The Impact of Ethologically Relevant Stressors on Adult Mammalian Neurogenesis

Single administration of a psychedelic [(R)-DOI] influences coping strategies to an escapable social stress

Psychedelic compounds have potentially rapid, long-lasting anxiolytic, antidepressive and anti-inflammatory effects. We investigated whether the psychedelic compound (R)-2,5-dimethoxy-4-iodoamphetamine [(R)-DOI], a selective 5-HT2A receptor partial agonist, decreases stress-related behavior in male mice exposed to repeated social aggression. Additionally, we explored the likelihood that these behavioral changes are related to anti-inflammatory properties of [(R)-DOI]. Animals were subjected to the Stress Alternatives Model (SAM), an escapable social stress paradigm in which animals develop reactive coping strategies - remaining in the SAM arena (Stay) with a social aggressor, or dynamically initiated stress coping strategies that involve utilizing the escape holes (Escape) to avoid aggression. Mice expressing these behavioral phenotypes display behaviors like those in other social aggression models that separate animals into stress-vulnerable (as for Stay) or stress-resilient (as for Escape) groups, which have been shown to have distinct inflammatory responses to social stress.
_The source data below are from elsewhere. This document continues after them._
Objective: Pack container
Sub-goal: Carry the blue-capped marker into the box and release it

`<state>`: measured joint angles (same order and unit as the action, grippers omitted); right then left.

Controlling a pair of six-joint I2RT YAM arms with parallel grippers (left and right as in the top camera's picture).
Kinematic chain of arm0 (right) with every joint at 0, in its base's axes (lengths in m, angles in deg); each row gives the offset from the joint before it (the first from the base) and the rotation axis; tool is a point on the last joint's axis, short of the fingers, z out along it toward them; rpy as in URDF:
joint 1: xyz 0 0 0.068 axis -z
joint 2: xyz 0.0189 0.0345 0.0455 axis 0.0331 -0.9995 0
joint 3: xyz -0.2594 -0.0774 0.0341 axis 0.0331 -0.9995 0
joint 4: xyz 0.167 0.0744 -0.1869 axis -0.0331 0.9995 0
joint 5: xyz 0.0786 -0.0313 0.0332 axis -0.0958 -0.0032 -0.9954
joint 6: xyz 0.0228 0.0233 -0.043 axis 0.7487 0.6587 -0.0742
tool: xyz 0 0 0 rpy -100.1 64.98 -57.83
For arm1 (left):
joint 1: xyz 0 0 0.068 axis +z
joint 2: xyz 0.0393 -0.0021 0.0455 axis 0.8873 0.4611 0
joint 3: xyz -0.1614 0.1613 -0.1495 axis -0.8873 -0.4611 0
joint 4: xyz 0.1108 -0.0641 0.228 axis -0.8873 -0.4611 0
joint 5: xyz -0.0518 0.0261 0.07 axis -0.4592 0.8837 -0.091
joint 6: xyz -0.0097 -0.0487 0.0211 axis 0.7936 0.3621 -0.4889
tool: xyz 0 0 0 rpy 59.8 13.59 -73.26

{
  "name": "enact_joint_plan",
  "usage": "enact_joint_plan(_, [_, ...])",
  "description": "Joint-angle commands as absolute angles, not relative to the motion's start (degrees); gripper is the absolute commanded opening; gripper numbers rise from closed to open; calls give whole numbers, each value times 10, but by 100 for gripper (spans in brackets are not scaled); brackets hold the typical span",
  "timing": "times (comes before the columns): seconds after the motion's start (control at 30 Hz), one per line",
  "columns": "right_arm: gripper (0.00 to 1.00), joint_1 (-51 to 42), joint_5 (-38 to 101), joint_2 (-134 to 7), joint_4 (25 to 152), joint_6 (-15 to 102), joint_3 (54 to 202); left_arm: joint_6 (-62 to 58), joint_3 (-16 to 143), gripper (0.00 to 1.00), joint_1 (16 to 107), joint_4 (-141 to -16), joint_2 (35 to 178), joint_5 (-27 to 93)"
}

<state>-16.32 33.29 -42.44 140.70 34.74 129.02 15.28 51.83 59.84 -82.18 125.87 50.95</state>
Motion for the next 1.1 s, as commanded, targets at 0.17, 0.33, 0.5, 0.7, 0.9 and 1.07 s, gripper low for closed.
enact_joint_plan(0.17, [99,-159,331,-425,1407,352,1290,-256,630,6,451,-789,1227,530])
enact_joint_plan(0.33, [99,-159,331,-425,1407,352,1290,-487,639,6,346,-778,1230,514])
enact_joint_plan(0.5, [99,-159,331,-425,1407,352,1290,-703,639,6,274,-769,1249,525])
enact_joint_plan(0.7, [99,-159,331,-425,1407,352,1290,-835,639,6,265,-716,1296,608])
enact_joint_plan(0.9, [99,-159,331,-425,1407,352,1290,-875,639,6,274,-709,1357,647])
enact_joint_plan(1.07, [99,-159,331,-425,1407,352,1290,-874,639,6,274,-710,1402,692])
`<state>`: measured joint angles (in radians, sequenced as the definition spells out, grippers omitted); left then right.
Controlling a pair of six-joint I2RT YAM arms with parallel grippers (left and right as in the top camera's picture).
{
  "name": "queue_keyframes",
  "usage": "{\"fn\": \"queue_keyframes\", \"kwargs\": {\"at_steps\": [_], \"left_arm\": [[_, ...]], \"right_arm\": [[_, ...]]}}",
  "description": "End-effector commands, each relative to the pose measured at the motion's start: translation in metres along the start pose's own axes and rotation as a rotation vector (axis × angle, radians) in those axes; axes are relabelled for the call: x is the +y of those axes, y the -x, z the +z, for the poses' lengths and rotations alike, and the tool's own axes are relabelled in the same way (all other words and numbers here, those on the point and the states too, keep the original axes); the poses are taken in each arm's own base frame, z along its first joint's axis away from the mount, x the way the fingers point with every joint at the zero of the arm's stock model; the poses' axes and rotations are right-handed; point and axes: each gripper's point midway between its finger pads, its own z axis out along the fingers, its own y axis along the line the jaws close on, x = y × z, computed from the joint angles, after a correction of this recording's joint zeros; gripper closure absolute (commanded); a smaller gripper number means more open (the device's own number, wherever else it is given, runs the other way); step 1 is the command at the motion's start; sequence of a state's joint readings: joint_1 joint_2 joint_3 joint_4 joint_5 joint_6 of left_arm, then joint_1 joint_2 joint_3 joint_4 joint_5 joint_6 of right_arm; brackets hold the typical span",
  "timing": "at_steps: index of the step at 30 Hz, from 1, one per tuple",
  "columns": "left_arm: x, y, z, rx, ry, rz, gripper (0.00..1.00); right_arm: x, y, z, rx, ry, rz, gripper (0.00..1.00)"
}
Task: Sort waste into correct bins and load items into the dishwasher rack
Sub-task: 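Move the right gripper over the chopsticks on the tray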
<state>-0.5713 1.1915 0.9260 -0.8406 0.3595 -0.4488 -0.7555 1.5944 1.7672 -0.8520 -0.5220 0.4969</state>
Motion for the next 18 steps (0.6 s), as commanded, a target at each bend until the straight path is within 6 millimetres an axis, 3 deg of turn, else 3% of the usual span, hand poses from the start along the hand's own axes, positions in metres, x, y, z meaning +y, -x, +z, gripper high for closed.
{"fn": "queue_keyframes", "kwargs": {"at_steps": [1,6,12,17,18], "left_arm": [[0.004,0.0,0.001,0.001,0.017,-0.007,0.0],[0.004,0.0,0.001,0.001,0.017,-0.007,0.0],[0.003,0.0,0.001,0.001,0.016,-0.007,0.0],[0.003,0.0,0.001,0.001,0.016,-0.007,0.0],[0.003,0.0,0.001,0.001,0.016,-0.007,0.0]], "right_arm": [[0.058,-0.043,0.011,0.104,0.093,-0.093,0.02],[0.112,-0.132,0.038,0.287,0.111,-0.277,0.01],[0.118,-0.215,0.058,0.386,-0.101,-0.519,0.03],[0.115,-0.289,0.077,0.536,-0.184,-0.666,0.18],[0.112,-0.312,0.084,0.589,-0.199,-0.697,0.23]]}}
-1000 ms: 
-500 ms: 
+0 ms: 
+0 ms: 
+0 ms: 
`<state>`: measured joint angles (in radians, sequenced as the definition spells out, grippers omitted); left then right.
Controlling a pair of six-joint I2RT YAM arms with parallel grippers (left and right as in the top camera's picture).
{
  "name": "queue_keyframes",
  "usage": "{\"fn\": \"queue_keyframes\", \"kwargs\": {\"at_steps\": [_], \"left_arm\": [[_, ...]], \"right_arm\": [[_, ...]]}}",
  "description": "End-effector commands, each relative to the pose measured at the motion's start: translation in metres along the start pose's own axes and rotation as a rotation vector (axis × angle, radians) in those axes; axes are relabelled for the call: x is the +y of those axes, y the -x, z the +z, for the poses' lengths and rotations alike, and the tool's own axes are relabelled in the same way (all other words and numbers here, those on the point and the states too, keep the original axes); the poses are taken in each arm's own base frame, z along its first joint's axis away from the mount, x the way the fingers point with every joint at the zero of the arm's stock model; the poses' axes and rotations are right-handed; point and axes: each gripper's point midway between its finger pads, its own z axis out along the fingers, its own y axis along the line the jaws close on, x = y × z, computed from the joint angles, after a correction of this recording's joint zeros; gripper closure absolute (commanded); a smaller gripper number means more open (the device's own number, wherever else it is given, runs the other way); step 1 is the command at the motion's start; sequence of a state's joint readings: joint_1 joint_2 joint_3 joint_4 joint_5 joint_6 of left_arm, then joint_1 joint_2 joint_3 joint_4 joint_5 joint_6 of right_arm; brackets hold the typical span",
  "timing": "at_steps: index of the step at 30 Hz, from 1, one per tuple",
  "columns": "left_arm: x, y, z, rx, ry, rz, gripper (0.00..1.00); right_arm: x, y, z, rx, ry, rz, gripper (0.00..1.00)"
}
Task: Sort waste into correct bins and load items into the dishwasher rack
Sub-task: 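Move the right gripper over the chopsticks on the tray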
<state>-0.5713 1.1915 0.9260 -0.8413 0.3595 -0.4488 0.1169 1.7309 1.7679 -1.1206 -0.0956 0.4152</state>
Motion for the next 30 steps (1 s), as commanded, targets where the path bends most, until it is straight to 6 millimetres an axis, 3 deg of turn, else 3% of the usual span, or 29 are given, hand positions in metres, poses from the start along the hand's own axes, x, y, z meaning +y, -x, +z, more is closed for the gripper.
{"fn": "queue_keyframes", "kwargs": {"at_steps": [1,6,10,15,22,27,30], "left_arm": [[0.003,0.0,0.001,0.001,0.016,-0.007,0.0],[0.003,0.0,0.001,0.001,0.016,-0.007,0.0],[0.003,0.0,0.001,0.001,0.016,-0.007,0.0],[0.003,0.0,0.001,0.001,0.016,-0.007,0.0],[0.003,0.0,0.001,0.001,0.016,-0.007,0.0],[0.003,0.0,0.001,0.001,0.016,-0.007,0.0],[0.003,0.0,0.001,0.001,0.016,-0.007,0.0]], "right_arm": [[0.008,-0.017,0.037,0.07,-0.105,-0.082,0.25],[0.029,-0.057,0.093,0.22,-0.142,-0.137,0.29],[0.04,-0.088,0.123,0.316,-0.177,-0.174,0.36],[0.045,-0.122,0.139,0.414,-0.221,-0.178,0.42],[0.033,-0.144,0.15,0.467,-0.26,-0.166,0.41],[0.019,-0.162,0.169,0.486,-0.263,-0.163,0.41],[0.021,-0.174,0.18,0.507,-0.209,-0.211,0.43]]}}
These results show that Stay animals have heightened cytokine gene expression, and both Stay and Escape mice exhibit plasma and neural concentrations of the inflammatory cytokine tumor necrosis factor-α (TNFα) compared to unstressed control mice. Additionally, these results suggest that a single administration of (R)-DOI to Stay animals in low doses, can increase stress coping strategies such as increasing attention to the escape route, promoting escape behavior, and reducing freezing during socially aggressive interaction in the SAM. Lower single doses of (R)-DOI, in addition to shifting behavior to suggest anxiolytic effects, also concomitantly reduce plasma and limbic brain levels of the inflammatory cytokine TNFα.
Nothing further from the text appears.